**What the task asks:** Where the listing below reaches the line containing "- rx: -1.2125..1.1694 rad", start writing out lines exactly, and stop once the line containing "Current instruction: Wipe" has been written.

**Data excerpt:**

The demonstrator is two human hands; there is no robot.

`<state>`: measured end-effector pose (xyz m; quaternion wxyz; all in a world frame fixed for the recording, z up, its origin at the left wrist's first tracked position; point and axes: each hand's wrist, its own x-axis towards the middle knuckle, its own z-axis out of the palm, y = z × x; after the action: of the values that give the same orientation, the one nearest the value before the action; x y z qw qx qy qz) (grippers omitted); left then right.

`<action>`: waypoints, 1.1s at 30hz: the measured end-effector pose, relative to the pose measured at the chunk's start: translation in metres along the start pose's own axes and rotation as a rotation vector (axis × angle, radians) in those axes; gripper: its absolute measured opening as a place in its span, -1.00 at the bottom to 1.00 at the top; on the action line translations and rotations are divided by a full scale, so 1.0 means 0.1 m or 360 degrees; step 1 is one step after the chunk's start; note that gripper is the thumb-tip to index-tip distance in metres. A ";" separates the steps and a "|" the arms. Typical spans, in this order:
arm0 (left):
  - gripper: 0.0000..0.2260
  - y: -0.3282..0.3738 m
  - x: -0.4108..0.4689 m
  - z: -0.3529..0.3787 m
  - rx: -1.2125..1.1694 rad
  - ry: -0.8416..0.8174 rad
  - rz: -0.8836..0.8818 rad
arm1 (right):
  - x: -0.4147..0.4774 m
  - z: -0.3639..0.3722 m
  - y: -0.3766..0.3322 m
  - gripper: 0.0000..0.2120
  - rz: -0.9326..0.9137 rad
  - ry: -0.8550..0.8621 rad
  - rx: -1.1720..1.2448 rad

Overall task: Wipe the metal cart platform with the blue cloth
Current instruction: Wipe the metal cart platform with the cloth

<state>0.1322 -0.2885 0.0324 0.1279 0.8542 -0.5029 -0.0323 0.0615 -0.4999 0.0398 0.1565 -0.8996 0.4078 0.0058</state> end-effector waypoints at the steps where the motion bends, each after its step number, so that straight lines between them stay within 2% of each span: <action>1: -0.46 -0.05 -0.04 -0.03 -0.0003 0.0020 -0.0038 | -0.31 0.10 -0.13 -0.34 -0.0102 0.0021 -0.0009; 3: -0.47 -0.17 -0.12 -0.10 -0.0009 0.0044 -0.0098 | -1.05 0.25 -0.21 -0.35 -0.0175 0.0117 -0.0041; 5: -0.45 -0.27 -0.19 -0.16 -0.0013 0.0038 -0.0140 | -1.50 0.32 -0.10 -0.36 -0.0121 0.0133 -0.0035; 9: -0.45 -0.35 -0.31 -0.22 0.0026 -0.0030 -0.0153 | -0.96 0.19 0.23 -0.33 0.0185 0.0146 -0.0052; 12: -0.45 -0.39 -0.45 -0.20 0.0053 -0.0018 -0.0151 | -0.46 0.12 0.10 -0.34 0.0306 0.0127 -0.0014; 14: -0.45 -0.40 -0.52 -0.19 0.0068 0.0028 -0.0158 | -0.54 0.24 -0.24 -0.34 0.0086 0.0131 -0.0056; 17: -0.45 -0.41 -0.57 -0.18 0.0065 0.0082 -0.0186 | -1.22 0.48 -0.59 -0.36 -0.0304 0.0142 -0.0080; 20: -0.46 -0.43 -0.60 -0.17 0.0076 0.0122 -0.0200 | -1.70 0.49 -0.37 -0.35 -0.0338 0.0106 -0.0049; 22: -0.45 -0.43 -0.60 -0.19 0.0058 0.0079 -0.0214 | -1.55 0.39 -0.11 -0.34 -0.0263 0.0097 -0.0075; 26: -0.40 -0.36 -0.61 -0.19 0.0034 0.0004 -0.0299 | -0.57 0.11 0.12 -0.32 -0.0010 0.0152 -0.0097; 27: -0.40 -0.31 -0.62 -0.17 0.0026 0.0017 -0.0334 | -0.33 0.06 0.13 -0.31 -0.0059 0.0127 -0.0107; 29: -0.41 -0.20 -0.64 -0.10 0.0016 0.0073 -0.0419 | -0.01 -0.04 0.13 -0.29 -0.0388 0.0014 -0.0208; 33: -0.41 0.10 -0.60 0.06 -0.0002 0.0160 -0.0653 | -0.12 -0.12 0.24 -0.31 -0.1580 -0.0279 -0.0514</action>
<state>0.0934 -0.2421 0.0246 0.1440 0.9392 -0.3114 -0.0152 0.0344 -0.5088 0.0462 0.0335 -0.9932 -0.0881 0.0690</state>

**Result:**
  - rx: -1.2125..1.1694 rad
  - ry: -0.8416..0.8174 rad
  - rz: -0.8836..0.8818 rad
arm1 (right):
  - x: -0.4147..0.4774 m
  - z: -0.3639..0.3722 m
  - y: -0.3766..0.3322 m
  - gripper: 0.0000..0.2120
  - rz: -0.9326..0.9137 rad
  - ry: -0.8550..0.8621 rad
  - rx: -1.1720..1.2448 rad

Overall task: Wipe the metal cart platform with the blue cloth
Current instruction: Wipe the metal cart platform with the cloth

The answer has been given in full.